Published on 04-15-2015


"anon113383" has authored 14 other posts.

I’ve been on a self-constructed formula for one month now. I’m at a point where I would appreciate some guidance in regards to recent changes in my health. Here’s some back-story:

For three years going, I have had regular liver-spleen disharmony (wood invading earth) with marked spleen deficiency and liver stagnation. For quite some time I’ve had diarrhea, fatigue, weight loss, and many other bowel issues (leaky gut). I have from time to time moderate blood deficiency, with simultaneous heat and cold. My liver has a history of assailing the heart spirit (I’ve had some pretty scary cardiac issues in the past, but have since calmed down significantly). My disease is long past the invasion and assimilation phase; it’s developed into a knotty, repurcussive, stubborn condition–an Yin fire scenario.

I’ve experienced a huge variety of ailments and symptoms since autoimmune onset. For the sake of efficiency I’ll mention the symptoms experienced in relation to certain time periods, mentioned later (scroll down).
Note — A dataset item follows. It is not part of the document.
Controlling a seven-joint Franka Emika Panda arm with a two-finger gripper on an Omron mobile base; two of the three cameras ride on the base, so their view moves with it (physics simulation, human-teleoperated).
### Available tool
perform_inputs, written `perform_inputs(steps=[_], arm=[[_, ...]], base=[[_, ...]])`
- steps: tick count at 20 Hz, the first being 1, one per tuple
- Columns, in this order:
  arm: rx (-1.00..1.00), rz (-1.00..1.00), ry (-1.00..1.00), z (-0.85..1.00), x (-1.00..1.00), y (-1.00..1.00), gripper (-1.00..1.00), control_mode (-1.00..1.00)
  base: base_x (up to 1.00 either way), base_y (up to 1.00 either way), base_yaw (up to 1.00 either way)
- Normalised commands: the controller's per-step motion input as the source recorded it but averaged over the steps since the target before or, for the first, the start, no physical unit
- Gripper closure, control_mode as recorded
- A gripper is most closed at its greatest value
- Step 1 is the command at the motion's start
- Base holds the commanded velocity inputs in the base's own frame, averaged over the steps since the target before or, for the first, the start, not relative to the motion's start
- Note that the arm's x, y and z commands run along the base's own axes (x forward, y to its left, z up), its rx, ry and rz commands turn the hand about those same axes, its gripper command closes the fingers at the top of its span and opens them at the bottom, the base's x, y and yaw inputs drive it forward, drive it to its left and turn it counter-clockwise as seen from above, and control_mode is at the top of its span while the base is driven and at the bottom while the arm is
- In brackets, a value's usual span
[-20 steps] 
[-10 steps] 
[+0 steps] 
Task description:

I’m on a strict diet regimen of only select vegetables, fruits, cooking oils, meats, fish, and fermented products. I eat absolutely no processed foods, grains (including rice), or added sugars (beyond field honey). I cook every meal, peel the skin of every fruit and vegetable, eat only grass-fed meats, and organic produce. I ferment my own coconut water kefir, yogurt, and sauerkraut. I’m basically a homesteader! I’ve been eating this way for almost a year, but still have regular gut issues–mainly bloating (inflammation) and lots of foul-smelling gas. My dysbiosis is a serious issue, and this formula was planned to tackle this head-on.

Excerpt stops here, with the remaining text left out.